New nanny - feeling a little left out

(130 Posts)
NotSpaghetti Thu 06-May-21 07:19:34

Personally I wouldn't be contacting them every day - try doing helpful things such as cooking "ready meals" for their freezer (check first they have space).

I think this is a regular cry on Gransnet. Try to find the positives here - they invited you over, you have seen your grandson when asked and your son and daughter-in-law are always lovely. This is a good news.
Do not fixate on what the "other" side of the family is doing and try not to compare.

Congratulations to you all!

NanKate Thu 06-May-21 07:19:31

It’s very early days Nannyto. May I suggest you don’t message every night. They will be exhausted with a new baby and won’t have the time or energy to respond. Bide your time. Your time will come.

Congratulations on becoming a Nan ?

vegansrock Thu 06-May-21 07:11:46

I would say you are overreacting. Baby is 3 weeks old, so the new parents will be on 24 hour duty settling in and getting to grips with parenthood. They will have friends and other relatives sending them messages, midwife/ health visitors and all the rest of the exhausting cycle. It will be more like chaos than routine. Leave them to settle in.

Jumblygran Thu 06-May-21 07:09:44

I have certainly felt a similar thing. I am amazed at how much I love my grandchildren and it is hard when you feel left out.
My DIL is lovely and welcoming but she doesn’t always think about fairness or how I am feeling which is natural. I have decided just to as much as possible be available and loving.
I know that if I had my time again with my mother in law I would have involved her more in our lives.
I hope you are able to see more of your grandchild and your husband is probably right about it being early days.

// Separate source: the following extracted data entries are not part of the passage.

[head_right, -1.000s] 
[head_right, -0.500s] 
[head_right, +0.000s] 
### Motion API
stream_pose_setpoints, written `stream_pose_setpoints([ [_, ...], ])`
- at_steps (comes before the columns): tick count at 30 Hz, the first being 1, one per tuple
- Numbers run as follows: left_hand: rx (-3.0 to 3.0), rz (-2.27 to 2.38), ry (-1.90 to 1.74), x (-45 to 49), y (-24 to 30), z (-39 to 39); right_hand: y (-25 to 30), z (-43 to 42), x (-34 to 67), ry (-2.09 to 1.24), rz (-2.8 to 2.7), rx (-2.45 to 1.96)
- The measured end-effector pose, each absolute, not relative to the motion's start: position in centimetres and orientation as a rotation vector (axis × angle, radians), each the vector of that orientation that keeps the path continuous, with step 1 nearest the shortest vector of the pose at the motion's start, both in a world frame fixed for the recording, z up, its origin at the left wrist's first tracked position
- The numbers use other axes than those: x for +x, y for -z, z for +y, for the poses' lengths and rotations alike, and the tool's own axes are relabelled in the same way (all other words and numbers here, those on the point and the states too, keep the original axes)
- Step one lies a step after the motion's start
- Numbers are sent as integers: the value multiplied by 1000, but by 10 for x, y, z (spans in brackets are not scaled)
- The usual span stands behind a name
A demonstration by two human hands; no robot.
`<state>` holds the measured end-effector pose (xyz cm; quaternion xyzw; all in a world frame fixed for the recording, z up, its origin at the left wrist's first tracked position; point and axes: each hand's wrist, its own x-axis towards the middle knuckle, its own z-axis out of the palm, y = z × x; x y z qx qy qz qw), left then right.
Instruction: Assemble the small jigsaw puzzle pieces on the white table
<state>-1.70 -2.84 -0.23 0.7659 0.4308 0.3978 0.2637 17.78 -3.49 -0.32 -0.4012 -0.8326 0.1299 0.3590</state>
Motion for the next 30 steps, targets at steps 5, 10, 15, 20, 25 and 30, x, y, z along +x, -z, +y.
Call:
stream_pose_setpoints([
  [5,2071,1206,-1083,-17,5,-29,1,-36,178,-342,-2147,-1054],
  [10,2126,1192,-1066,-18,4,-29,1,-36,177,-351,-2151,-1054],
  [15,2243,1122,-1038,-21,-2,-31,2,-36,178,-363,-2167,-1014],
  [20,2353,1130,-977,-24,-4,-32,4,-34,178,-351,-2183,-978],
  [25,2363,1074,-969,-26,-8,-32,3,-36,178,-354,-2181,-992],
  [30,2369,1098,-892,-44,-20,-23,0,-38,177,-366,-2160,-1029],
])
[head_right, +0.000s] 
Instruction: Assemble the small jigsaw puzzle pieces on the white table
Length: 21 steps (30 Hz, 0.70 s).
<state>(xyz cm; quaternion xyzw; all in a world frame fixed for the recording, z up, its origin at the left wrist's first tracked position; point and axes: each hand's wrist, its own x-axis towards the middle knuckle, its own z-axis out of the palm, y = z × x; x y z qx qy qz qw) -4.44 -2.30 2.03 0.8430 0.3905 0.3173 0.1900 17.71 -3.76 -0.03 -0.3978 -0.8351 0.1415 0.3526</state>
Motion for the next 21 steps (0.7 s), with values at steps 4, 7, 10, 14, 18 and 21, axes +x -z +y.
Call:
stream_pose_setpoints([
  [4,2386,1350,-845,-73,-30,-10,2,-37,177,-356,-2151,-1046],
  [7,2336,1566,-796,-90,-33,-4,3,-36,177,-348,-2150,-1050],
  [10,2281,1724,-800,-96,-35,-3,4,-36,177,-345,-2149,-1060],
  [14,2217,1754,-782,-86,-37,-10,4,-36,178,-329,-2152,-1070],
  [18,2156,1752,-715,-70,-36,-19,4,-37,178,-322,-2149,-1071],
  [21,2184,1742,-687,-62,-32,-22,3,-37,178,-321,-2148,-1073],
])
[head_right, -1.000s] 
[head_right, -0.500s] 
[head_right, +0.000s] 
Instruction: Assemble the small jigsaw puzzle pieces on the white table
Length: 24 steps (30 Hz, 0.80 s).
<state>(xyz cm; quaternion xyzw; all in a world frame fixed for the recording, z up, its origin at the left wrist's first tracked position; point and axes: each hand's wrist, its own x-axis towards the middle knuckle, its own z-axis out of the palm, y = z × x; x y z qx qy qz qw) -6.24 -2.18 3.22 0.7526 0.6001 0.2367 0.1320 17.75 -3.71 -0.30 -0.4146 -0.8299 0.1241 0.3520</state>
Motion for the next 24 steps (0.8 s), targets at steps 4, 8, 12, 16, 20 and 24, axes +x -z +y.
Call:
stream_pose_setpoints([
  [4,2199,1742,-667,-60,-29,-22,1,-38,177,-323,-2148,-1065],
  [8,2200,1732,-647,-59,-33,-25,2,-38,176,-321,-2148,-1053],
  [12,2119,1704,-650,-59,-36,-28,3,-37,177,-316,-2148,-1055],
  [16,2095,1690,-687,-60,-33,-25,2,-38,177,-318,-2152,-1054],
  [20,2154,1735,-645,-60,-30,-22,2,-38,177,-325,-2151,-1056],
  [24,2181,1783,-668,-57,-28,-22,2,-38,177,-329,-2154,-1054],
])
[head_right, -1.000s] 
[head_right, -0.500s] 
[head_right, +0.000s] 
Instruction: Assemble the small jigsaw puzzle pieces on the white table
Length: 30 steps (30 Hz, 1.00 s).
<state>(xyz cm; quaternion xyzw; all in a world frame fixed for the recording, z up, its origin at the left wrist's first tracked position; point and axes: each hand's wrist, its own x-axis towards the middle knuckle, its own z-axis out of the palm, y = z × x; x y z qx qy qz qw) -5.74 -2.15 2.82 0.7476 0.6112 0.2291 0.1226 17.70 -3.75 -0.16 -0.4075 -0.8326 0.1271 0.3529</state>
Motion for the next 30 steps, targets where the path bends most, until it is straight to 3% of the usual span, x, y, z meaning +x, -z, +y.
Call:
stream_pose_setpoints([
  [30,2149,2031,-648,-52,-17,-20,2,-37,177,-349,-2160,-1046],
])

Nannyto Thu 06-May-21 06:55:13

I had my first gorgeous gs 3 weeks ago. Of course he’s adorable but I would say that ? my problem is that I’m paternal nanny and I’m feeling a little left on the side lines.

I had prepared myself for the fact that maternal grandparents would play a much bigger role than me but I wasn’t prepared for the overwhelming love I feel for my gs.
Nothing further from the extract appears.